- All hourly based employees must receive at least the federal minimum wage per hour. As of July 24, 2009, the federal minimum wage is $7.25 per hour. The only exception is if the state minimum wage exceeds the federal minimum wage, in which case employers must pay the state minimum. Businesses that have employees who earn tips, such as restaurants, can consider those tips as a contribution to employees' hourly wages, but must still pay their employees at least $2.13 per hour.
- The FLSA does not establish what constitutes as full-time work or part-time work, rather, this is an agreement made between the employer and employee. There are no rules about providing extra pay for employees who work night shifts or weekends. Additionally, there are no federal laws requiring breaks, rest periods or meals, with the exception that federally law does allow for employees to have pay during breaks of five to 20 minutes. There are also no federal requirements to pay employees for sick leave, vacation or holidays. The only true requirement regarding hours has to do with overtime and overtime pay.
- Federal law sets a work week as 40 hours. Employers must provide any employee who works more than 40 hours in one work week with hourly wages of at least time-and-a-half his regular hourly wage for every hour worked over 40 hours. This overtime pay only applies to weekends or holidays unless the hours worked on those days puts the employee over the 40 hour work week. However, overtime pay regulations do not apply to employees who earn a salary wage that is equivalent to $455 per week or more.

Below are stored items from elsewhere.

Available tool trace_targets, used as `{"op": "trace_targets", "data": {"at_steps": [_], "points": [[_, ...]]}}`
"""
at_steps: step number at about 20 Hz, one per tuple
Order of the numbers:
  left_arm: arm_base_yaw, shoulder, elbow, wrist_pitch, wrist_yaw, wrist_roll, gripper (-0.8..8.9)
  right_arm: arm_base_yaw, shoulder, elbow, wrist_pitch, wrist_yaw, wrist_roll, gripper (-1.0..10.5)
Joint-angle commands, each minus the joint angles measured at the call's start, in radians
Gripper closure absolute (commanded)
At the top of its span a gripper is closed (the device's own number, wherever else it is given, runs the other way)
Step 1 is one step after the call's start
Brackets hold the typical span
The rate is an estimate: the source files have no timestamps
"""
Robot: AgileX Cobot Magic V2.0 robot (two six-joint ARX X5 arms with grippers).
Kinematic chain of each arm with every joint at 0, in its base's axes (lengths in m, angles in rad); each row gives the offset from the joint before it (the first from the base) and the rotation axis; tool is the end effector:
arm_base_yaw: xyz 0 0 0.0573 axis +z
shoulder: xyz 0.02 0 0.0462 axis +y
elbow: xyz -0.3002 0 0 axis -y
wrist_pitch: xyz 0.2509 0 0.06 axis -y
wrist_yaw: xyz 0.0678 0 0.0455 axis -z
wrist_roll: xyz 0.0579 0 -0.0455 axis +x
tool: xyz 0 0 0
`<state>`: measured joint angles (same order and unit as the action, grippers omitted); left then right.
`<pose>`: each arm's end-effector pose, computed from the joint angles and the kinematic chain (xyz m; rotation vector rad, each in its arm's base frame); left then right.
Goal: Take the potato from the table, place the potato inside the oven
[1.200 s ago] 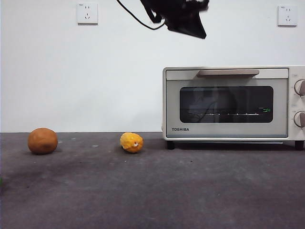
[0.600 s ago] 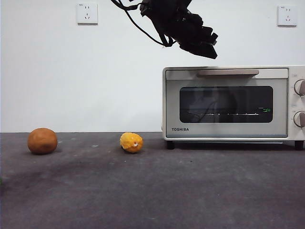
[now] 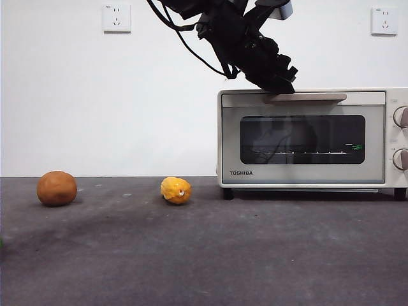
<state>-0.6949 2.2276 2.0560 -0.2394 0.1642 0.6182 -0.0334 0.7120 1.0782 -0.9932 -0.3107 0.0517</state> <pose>0.4358 -0.3756 0.3076 0.6822 0.1348 -0.9506 0.1056 0.0142 0.3734 0.1574 0.6268 0.2522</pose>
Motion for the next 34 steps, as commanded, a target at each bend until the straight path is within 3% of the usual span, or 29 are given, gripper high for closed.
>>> {"op": "trace_targets", "data": {"at_steps": [1,10,18,24,34], "points": [[-0.008,0.033,-0.01,-0.065,0.001,0.009,8.23,0.0,-0.002,0.001,0.004,0.003,-0.011,9.5],[-0.049,0.033,-0.01,-0.181,0.026,-0.044,8.23,0.0,-0.068,0.002,0.012,-0.003,0.036,9.5],[-0.079,0.033,-0.01,-0.282,0.018,-0.105,8.22,0.0,-0.226,0.002,-0.003,-0.002,0.166,9.5],[-0.081,0.033,-0.011,-0.348,0.019,-0.199,8.22,0.0,-0.319,0.027,-0.013,0.06,0.241,9.5],[-0.112,0.034,-0.013,-0.396,0.019,-0.347,8.22,0.0,-0.341,0.125,-0.14,0.246,0.244,9.5]]}}
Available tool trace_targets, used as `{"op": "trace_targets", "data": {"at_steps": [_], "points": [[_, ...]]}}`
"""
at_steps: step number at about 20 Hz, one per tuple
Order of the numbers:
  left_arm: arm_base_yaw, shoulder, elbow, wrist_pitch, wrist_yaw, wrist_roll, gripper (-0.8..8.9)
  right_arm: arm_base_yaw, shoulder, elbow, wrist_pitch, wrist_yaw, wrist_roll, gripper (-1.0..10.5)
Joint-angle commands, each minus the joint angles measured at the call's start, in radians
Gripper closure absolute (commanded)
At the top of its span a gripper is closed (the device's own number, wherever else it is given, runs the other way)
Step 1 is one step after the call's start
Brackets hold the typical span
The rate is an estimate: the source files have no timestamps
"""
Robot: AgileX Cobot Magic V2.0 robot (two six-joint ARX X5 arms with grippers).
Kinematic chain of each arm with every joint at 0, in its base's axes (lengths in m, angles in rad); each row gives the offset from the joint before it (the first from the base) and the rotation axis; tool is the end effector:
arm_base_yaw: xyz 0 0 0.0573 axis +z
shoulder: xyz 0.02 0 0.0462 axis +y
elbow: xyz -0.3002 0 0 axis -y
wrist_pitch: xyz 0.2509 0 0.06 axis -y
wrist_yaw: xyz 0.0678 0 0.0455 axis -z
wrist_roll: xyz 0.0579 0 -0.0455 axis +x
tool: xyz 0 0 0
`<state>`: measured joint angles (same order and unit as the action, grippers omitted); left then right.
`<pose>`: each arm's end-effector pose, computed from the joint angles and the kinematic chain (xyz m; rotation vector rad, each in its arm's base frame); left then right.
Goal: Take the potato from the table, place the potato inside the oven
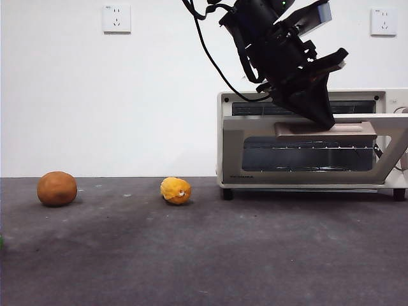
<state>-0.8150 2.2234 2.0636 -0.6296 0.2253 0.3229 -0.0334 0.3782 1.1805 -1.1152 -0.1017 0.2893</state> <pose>0.3658 -0.4070 0.2731 0.5180 0.6271 -1.1094 -0.0082 0.0062 0.3978 0.3080 0.3200 0.0221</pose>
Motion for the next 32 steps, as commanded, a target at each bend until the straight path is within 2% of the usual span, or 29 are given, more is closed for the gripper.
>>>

- The FLSA administers regulations when it comes to the employment of workers who are minors. There are restrictions to the amount of hours and the types of jobs minors can have, in order to protect their health and safety as well as allow them to place focus on their education. It's important to keep in mind that each state likely will have additional regulations that apply to the employment of youth workers. First, youth must be at least 14 years old to work. Restrictions on youth workers age 14 and 15 include can work outside school hours between 7 a.m. and 7 p.m., with the exception of the summer holiday when they can work until 9 p.m. These young employees cannot work more than three hours on a school day, eight hours on a non-school day, 18 hours in a school week, and 40 hours in a non-school week.
- Employees who believe they have not received payment according to federal regulations can file a complaint or even a lawsuit. The process for filing a complaint differs in each state, so it is best to contact the Wage and Hour Division office in your state for information. Another option is to contact federal program's toll-free help line at 1-866-4USWAGE. Private lawsuits can address two years of back pay (and three years worth in circumstances of willful violation), plus liquidated damages for the same amount, in addition to court costs and attorney fees incurred throughout the court process.